The Unique Identity feature enables you to assign an identifier to each firewall device. The identifiers are applied to the firewall device configuration file. This feature is generally used by organizations using an Auto Update Server (AUS) and when hostnames are not unique.

Step 1 Select Configuration > Device Settings > Auto Update Server > Unique Identity.

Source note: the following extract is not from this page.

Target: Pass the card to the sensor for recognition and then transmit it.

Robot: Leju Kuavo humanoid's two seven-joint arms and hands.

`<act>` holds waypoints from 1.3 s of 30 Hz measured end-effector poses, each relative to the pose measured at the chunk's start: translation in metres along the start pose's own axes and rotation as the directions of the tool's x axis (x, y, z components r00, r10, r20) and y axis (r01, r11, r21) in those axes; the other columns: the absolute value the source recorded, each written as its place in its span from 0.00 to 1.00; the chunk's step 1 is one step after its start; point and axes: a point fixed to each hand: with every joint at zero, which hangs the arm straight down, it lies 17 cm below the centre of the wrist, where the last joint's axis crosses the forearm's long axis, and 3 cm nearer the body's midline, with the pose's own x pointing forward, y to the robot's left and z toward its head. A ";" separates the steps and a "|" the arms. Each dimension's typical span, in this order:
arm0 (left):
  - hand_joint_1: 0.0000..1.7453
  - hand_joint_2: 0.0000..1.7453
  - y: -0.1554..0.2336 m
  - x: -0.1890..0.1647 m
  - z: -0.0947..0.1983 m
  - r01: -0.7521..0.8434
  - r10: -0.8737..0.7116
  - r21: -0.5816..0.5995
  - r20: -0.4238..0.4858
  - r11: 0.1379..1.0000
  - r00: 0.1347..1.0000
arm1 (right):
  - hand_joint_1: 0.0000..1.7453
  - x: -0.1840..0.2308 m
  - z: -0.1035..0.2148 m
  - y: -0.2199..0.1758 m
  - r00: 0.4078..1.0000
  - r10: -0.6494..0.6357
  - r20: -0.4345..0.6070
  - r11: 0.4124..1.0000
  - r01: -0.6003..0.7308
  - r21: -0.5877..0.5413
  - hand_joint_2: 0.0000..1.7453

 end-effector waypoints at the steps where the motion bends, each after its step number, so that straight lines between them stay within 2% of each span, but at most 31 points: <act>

The Unique Identity page appears.

Step 2 Select the method to use for identifying a firewall device. Special characters (`, ", <, >, &, ?) and spaces are not permitted.

Step 3 Click Apply.

Changes are applied to the assigned configuration files when the files are generated. The configuration files are then downloaded to the firewall devices at deployment.

Table 7-18 describes the elements on the Unique Identity page.

Table 7-18 Unique Identity

Element

Description

Inherit settings check box

When selected, the subgroup or devices inherit the settings of the enclosing group to current scope. You can override a default setting by deselecting the check box and specifying other values. See What Is Inheritance?.

Note A grayed-out check box disallows changes at the current scope.

Enforce/Mandate settings for children check box

When selected, settings are at a group level and are inherited by the enclosed subgroups and devices. Mandatory settings cannot be changed by a subgroup or device. See What Is Inheritance?.

Note A grayed-out check box disallows changes at the current scope.

Hostname radio button

Hostname of device.

IP address radio button and list

Interface options using an IP address.

MAC address radio button, list, and text field

Interface options using a MAC address.

Hardware serial number radio button and text field

Serial number of device.

User defined string

Field to enter user-defined text string. Special characters (`, ", <, >, &, ?) and spaces are not permitted.